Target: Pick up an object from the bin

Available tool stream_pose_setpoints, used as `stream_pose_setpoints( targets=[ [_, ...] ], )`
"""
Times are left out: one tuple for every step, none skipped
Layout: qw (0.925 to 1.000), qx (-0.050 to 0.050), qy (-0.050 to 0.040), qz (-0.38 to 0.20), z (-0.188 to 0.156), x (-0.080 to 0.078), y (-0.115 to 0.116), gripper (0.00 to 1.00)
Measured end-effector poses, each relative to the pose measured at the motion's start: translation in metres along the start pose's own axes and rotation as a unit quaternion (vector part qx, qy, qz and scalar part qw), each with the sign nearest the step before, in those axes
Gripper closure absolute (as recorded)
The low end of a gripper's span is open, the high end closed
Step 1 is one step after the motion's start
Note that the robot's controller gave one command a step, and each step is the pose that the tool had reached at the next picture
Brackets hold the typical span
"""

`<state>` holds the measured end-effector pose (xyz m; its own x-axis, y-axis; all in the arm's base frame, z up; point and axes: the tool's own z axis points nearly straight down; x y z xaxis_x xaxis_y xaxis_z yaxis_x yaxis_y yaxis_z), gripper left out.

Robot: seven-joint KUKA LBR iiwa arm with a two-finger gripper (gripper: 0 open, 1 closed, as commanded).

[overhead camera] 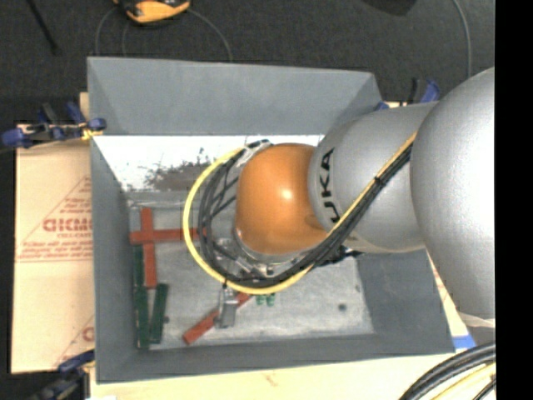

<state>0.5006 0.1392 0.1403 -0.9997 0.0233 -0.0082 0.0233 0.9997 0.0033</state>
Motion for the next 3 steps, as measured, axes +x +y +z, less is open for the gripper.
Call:
stream_pose_setpoints(
  targets=[
    [0.9994,0.001,0.002,-0.036,0.059,-0.004,-0.024,0.0],
    [0.9999,0.001,0.0034,-0.011,0.052,0.02,-0.003,1.0],
    [0.9999,0.001,0.0034,-0.01,0.052,0.02,-0.003,1.0]
  ],
)
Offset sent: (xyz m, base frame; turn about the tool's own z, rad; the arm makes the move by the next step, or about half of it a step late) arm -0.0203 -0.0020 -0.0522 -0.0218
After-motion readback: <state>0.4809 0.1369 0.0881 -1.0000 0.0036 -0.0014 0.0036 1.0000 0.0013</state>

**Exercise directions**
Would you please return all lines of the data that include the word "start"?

**Task output**
Measured end-effector poses, each relative to the pose measured at the motion's start: translation in metres along the start pose's own axes and rotation as a unit quaternion (vector part qx, qy, qz and scalar part qw), each with the sign nearest the step before, in those axes
Step 1 is one step after the motion's start

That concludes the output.